- _WHAT IS BEING ASKED_:
Your reply should be a single number, the count of lines in the records that contain "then".

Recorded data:

-- Opening Marker --

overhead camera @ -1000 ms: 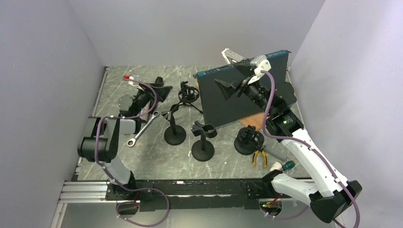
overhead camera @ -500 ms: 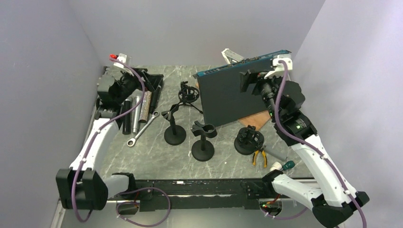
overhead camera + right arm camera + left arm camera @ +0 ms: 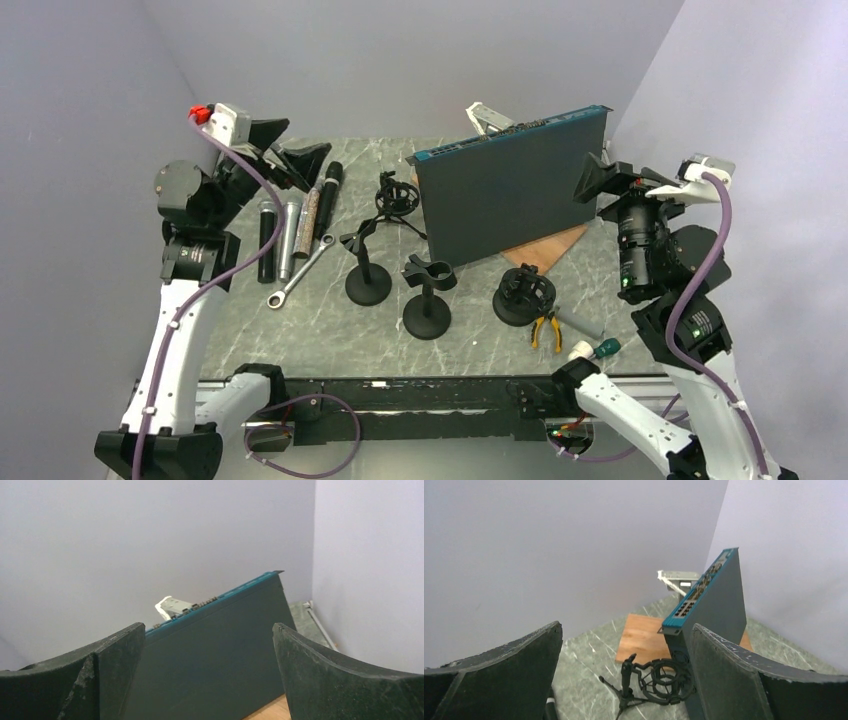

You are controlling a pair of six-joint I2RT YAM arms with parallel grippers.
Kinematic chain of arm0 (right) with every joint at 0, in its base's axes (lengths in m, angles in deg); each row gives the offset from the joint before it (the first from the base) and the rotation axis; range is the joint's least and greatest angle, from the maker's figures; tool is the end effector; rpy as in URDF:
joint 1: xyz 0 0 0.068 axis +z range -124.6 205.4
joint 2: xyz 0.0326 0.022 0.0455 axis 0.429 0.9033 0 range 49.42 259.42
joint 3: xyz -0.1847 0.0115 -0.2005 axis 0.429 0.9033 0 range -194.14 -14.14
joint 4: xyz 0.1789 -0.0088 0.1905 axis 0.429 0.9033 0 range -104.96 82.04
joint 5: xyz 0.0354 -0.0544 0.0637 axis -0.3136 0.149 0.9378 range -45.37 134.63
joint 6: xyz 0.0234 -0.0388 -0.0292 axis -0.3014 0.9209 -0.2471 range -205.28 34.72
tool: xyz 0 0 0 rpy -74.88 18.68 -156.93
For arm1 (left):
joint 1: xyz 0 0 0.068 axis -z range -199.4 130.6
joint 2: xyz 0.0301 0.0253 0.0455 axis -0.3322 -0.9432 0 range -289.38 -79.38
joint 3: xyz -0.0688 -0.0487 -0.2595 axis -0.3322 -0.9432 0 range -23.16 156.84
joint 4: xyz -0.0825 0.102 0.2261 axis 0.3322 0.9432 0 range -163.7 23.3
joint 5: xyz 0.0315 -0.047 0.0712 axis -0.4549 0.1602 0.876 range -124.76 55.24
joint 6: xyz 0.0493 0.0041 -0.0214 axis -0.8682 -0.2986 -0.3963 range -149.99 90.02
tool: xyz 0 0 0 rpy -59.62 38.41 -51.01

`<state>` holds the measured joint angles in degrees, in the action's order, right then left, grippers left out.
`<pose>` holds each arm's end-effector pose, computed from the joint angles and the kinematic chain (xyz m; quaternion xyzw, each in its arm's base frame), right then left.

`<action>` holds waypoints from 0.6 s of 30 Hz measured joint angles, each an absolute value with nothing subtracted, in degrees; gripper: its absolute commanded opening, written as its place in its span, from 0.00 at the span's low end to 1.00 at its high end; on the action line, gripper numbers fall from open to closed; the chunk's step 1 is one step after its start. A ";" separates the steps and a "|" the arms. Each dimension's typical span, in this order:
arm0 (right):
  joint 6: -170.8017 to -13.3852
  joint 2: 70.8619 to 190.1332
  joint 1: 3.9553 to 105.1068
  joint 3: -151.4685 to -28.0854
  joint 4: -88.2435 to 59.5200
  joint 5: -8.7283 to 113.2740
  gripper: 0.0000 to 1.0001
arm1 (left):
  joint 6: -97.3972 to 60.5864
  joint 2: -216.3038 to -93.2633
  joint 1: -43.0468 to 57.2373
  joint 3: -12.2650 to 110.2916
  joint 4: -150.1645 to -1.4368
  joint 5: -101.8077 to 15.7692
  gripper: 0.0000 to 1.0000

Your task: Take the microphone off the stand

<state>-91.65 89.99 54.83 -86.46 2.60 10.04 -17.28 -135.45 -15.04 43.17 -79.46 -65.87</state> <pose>0.0939 0.0296 0.4905 0.1126 0.6216 0.0577 0.7730 0.2014 -0.0338 0.4640 0.1715 0.5937 -0.2738 0.7370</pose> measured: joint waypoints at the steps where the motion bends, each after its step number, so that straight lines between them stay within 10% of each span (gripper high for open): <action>1: -91.39 90.10 54.79 -86.48 2.54 9.10 1.00 | -17.23 -135.06 -14.93 43.48 -79.46 -65.50 0.99; 18: -85.36 93.32 54.79 -87.05 2.54 1.43 1.00 | -11.42 -134.25 -13.93 46.29 -81.12 -61.70 1.00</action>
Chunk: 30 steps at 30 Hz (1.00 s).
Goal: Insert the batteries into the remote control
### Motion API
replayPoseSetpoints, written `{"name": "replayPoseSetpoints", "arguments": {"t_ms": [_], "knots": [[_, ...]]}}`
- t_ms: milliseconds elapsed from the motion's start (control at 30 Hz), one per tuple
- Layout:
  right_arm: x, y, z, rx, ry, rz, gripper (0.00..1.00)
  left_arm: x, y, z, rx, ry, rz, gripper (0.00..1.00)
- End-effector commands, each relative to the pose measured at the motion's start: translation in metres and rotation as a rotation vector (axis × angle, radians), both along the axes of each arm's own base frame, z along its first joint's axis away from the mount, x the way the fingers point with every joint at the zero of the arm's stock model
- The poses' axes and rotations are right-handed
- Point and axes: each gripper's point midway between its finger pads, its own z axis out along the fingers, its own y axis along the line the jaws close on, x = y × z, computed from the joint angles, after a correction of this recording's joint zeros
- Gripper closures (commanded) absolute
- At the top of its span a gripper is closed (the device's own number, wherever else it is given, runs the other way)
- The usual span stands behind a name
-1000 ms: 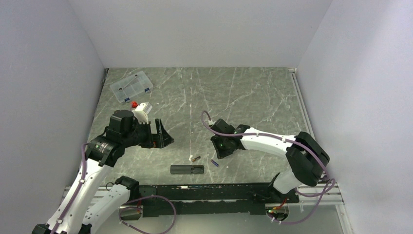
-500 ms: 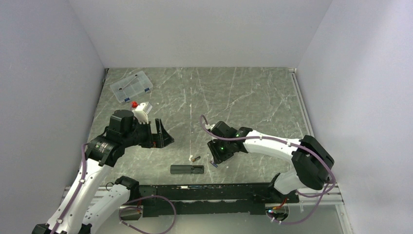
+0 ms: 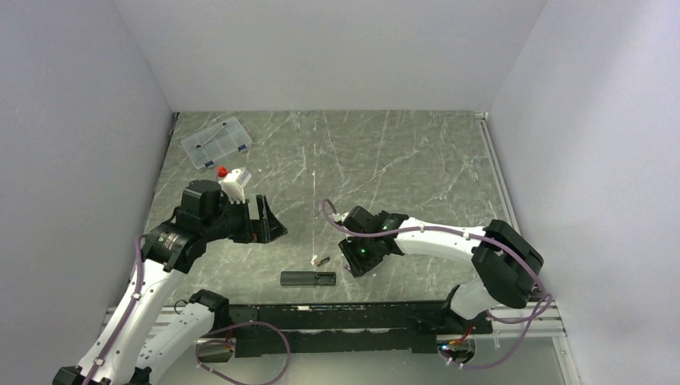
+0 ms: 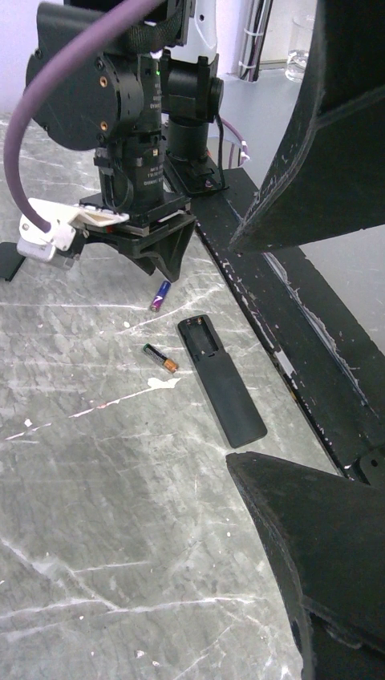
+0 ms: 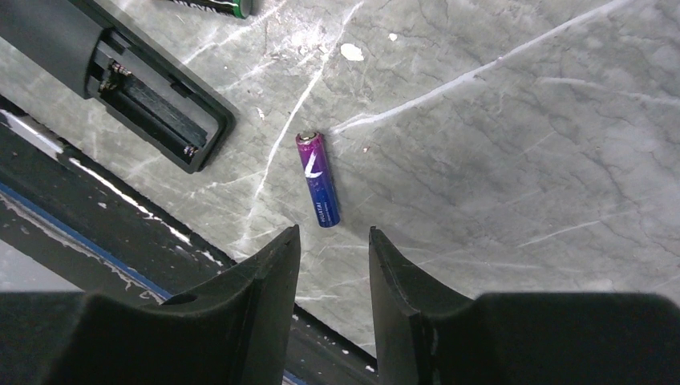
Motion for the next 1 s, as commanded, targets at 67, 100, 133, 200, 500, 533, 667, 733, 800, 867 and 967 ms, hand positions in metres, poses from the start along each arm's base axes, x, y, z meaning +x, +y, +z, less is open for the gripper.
{"name": "replayPoseSetpoints", "arguments": {"t_ms": [67,100,133,200,500,533,667,733,800,867,967], "knots": [[0.012,0.017,0.007,0.028,-0.051,0.031,0.62,0.004,-0.002,0.003,-0.009,-0.034,-0.016,0.01],[0.013,0.019,0.007,0.029,-0.053,0.033,0.63,0.003,-0.002,0.003,-0.009,-0.033,-0.016,0.01],[0.013,0.02,0.007,0.03,-0.055,0.035,0.63,0.003,-0.002,0.003,-0.009,-0.032,-0.017,0.01],[0.015,0.021,0.008,0.03,-0.06,0.039,0.63,0.004,-0.002,0.003,-0.008,-0.029,-0.015,0.01],[0.015,0.021,0.002,0.011,-0.063,0.058,0.66,0.004,-0.002,0.002,-0.008,-0.024,-0.01,0.0],[0.014,0.02,0.001,0.006,-0.063,0.059,0.66,0.004,-0.002,0.002,-0.007,-0.023,-0.01,0.01],[0.014,0.02,-0.001,0.0,-0.063,0.066,0.68,0.005,-0.002,0.001,-0.006,-0.019,-0.012,0.0],[0.013,0.02,-0.002,-0.005,-0.061,0.07,0.69,0.005,-0.003,0.0,-0.005,-0.015,-0.012,0.01],[0.011,0.02,-0.004,-0.013,-0.061,0.077,0.7,0.005,-0.002,0.0,-0.005,-0.014,-0.011,0.01],[0.011,0.019,-0.005,-0.024,-0.063,0.08,0.7,0.005,-0.002,0.0,-0.006,-0.017,-0.01,0.01],[0.009,0.018,-0.007,-0.039,-0.066,0.084,0.72,0.005,-0.002,0.0,-0.006,-0.016,-0.009,0.01]]}}
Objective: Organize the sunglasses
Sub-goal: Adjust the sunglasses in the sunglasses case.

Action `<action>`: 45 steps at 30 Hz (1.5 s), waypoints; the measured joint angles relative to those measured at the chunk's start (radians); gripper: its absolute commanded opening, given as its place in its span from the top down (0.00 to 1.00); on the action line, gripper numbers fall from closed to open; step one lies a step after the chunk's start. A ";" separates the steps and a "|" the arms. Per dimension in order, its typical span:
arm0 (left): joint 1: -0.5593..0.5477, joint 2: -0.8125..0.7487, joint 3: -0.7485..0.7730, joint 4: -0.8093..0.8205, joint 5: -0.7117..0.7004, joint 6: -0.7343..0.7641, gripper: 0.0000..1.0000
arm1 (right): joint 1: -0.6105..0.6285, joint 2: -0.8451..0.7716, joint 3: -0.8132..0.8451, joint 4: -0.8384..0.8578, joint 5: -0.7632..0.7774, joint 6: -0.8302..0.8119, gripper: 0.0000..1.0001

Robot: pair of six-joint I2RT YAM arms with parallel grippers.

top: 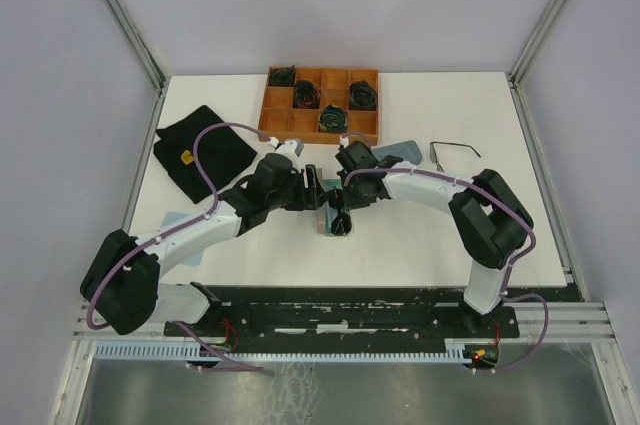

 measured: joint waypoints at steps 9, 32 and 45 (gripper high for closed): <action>0.000 0.000 0.000 0.000 0.000 0.000 0.31 | 0.000 -0.010 0.002 0.000 0.023 0.000 0.97; 0.000 0.000 0.000 0.000 0.000 0.000 0.30 | 0.000 -0.016 0.002 0.045 0.027 0.065 1.00; 0.003 0.007 -0.003 0.001 0.007 0.000 0.31 | -0.004 0.024 0.009 0.055 -0.037 0.068 0.95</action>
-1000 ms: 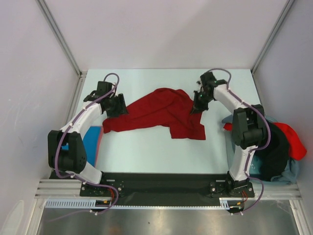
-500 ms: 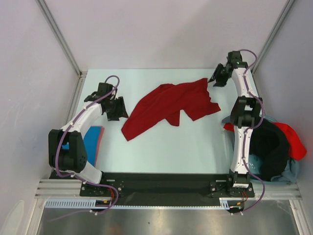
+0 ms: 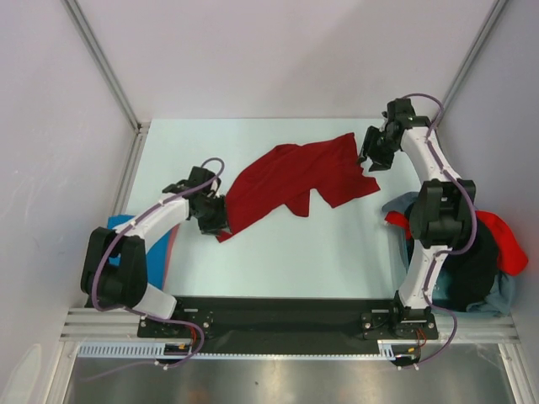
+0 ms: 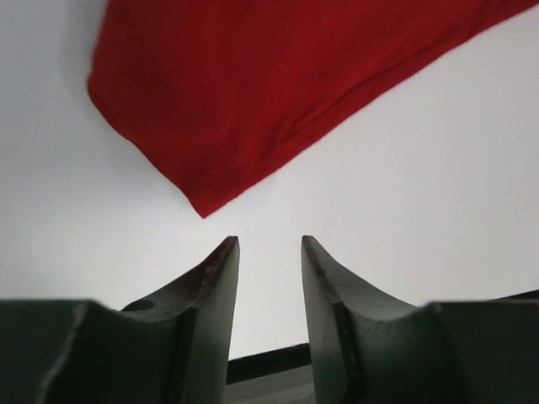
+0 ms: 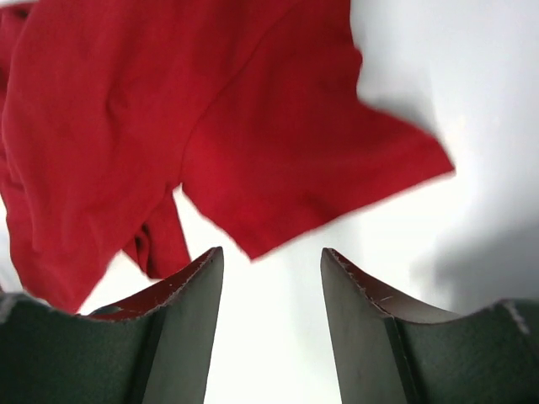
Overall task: Fold and stack the t-shirts
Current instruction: Flatten the tshirt out
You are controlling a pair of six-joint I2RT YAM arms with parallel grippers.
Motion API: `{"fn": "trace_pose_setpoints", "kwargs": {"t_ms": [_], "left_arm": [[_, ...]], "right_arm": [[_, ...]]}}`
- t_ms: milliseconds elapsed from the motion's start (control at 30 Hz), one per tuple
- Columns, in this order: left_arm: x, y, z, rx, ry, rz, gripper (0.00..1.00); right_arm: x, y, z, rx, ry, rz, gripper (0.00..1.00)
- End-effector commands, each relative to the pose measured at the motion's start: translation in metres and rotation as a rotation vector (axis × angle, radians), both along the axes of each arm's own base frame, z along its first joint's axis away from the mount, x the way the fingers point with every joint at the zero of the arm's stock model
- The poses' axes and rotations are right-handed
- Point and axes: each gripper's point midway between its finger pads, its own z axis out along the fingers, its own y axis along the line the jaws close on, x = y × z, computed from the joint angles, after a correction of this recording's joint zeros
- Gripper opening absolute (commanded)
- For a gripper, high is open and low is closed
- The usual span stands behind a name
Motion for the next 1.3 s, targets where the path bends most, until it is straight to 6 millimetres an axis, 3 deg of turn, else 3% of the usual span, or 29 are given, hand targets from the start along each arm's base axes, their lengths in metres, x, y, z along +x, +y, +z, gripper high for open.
{"fn": "trace_pose_setpoints", "kwargs": {"t_ms": [0,67,133,267,533,667,767,1000,1267], "left_arm": [[-0.001,-0.004,0.005,0.001,-0.041,0.081,0.40],[-0.009,-0.003,-0.002,-0.008,-0.010,0.133,0.36],[-0.011,-0.009,-0.003,-0.056,0.008,0.214,0.47],[-0.026,-0.019,-0.014,-0.164,0.075,0.368,0.55],[-0.014,-0.007,-0.016,-0.276,0.065,0.767,0.50],[-0.018,0.001,-0.034,-0.324,0.134,0.974,0.50],[-0.013,0.010,-0.037,-0.324,0.114,1.066,0.49],[0.008,0.020,-0.037,-0.327,0.088,1.131,0.49],[0.001,0.020,-0.048,-0.305,0.135,1.149,0.43]], "right_arm": [[-0.020,0.005,0.014,-0.005,-0.029,0.031,0.56],[-0.036,0.015,0.007,0.024,-0.002,0.043,0.56],[-0.044,0.021,0.017,0.042,-0.028,0.050,0.56],[-0.059,0.039,0.019,0.044,-0.039,0.089,0.56],[-0.086,0.059,0.020,0.062,-0.046,0.144,0.56],[-0.096,0.062,0.019,0.067,-0.049,0.158,0.56],[-0.099,0.060,0.021,0.058,-0.059,0.166,0.56],[-0.102,0.058,0.026,0.048,-0.074,0.175,0.56],[-0.098,0.047,0.030,0.041,-0.087,0.143,0.56]]}}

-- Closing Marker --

- _TASK RESULT_:
2